Add a verilog_2001.rawast grammar covering the synthesizable subset of Verilog 2001 (IEEE 1364-2001) — modules, ports, declarations, continuous assignments, procedural blocks (always / initial), statements, instantiations, and the 17-level expression precedence chain.

This is the foundation for any future SystemVerilog work: SV-2017/2023 extends Verilog 2001 rather than replacing it, so a clean V2001 base unblocks SVA assertions (via subparse), classes, interfaces, packages, and constraints as incremental extensions.

A working sketch of the top-level rule structure lives at https://github.com/edacommons/rawast/discussions (paste from the design conversation) and demonstrates the patterns — module declaration, port-list Choice between ANSI and Verilog-95 styles, fan-out at MODULE_ITEM, the per-level expression precedence pattern, etc.

Why now

Three concrete use cases that exist today and want a bidirectional Verilog parser:

  • Source rewriters / formatters — Verible, the open-source SV formatter, took years to build because it shipped its own emitter alongside its parser. rawast's bidirectional walk gives save-direction emit for free; a Verilog formatter on top is a thin layer.
  • Lint / static-analysis tools — the AST is already the structured IR; tools written in Python (via the Python binding) can walk it without reimplementing parsing.
  • EDA flow integration — netlist round-tripping for tool-chain wrappers; the bidirectional model means you can take a flat netlist, mutate the AST, and save it back without losing comments or whitespace structure.

The combination of "bidirectional" + "grammar as data" + "JSON-uniform AST" is unique to rawast among EDA-targeted parsers. Verilog is the canonical EDA input format; not having it is a real coverage gap.

Scope: in

Area Notes
Module structure module … endmodule, parameter port list, port list (ANSI + Verilog-95 styles)
Module items Net / reg declarations, parameters, continuous assign, always blocks, initial blocks, module instantiations
Statements Blocking and non-blocking assignments, if/else, case/casex/casez, begin/end blocks, for, while, repeat, disable, wait, force/release, system task calls
Expressions Full 17-level precedence chain (assignment → ternary → ‖ → && → | → ^ → & → ==/!= → <=/< → shifts → +/- → */// % → ** → unary → primary)
Primaries Numeric literals (every form), string literals, identifiers, bit/part selects, concatenation, function calls, system task calls ($display, etc.)
Event control @(posedge clk or negedge rst_n), @*, @(a or b)
Generate blocks generate / endgenerate, genvar, generate-loop, generate-if, generate-case
Tasks and functions task / endtask, function / endfunction with their body grammars
Comments and whitespace // line and /* */ block comments via the verilog parser group

Scope: out (for this issue)

Area Why deferred
Preprocessor (`define, `include, `ifdef/`else/`endif) Conceptually a separate language. Best handled as a separate preprocessing pass before parsing — what real SV tools do. Filed as a follow-up issue.
UDP declarations Out of scope for synthesizable subset; primitives can be added if a use case appears.
Specify blocks Analog timing arcs; rare in synthesizable code.
defparam Generally banned in synthesizable RTL anyway.
SystemVerilog features (classes, SVA, interfaces, modports, constraints, covergroups) Each gets its own issue. SVA is the most natural first SV extension via subparse.
The full IEEE 1364-2001 LRM grammar ~500 production rules; this issue covers the productive synthesizable subset, not the whole spec.

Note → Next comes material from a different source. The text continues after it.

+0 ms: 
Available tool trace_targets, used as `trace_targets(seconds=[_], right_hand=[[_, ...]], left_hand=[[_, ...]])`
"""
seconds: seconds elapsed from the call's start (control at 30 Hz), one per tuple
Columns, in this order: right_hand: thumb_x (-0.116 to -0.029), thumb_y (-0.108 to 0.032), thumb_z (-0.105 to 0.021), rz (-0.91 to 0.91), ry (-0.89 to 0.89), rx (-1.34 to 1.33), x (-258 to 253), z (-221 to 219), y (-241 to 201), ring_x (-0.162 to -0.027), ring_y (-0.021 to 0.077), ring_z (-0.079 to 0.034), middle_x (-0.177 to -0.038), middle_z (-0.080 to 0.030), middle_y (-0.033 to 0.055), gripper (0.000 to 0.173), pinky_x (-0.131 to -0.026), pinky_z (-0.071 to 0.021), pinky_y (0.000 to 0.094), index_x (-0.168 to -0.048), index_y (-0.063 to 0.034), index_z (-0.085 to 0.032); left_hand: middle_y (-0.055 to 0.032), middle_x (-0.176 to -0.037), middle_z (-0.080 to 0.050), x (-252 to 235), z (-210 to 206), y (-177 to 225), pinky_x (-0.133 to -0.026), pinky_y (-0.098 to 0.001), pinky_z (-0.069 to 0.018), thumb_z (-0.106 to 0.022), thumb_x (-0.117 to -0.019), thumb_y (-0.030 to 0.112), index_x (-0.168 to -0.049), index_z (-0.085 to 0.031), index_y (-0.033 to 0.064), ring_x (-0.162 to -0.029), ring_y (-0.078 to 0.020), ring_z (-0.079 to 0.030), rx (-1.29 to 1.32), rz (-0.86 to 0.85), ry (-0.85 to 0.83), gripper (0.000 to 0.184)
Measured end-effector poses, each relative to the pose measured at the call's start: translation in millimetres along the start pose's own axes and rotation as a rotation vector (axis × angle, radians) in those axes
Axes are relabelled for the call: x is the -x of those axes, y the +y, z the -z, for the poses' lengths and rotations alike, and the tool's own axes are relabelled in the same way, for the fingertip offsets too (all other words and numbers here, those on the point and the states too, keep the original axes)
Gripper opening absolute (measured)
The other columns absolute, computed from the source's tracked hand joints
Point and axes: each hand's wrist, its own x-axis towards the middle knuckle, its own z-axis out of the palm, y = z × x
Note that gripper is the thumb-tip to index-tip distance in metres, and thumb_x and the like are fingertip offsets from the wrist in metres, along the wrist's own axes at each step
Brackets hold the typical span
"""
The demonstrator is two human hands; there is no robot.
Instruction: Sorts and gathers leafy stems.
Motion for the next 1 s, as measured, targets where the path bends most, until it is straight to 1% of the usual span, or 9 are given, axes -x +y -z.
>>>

Pre-requisite: verilog parser group

A C++ parser group (src/parsers_verilog.cpp) with four terminals — same pattern as gdsii / lefdef / tcl:

class VerilogIdentifierParser : public Parser {
    // [a-zA-Z_][a-zA-Z_0-9$]* (simple) OR
    // \<chars-until-whitespace> (escaped) OR
    // $<simple-identifier>     (system task / function name)
};

class VerilogNumberParser : public Parser {
    // 8'hFF, 8'sb01, 'd42, 42, 42.5, 42.5ns, 1step — every numeric
    // form Verilog accepts. ~150 lines on its own; the gating piece.
};

class VerilogStringParser : public Parser {
    // "literal" with C-style escapes (\n, \t, \", \\, \<digit>, \xHH)
};

class VerilogCommentParser : public Parser {
    // // to EOL  AND  /* ... */ block (nestable behavior matches LRM)
};

The number parser is the load-bearing piece — Verilog has 7+ numeric literal syntactic forms. Comparable scope to the LEF/DEF specialised identifier parser.

Implementation phasing

Phase Scope Effort
0. Parser group src/parsers_verilog.cpp + unit tests for each terminal 1 week
1. Module + port list + simple module items Modules, both port-list styles, net/reg decls, continuous assigns. Smoke-test on simple netlists. 1 week
2. Procedural blocks + statements always / initial, all statement kinds, event controls. Test against PicoRV32 RTL. 1 week
3. Expression chain All 17 precedence levels. Decision: parens-required for mixed-op chains (Option C) vs left-associative fold step (post-parse). Document in grammar. 0.5 week
4. Module instantiation + generate Hierarchical instantiation, generate-loop / -if / -case. 1 week
5. Corpus testing + bug fixes OpenTitan, OpenCores, PicoRV32, RISC-V core RTL. Expect ~50 edge-case fixes. 2 weeks
6. Type-vs-variable disambiguation Design decision (see below) 1 week

Total: ~6-7 weeks of focused work for production-grade synthesizable V2001 coverage.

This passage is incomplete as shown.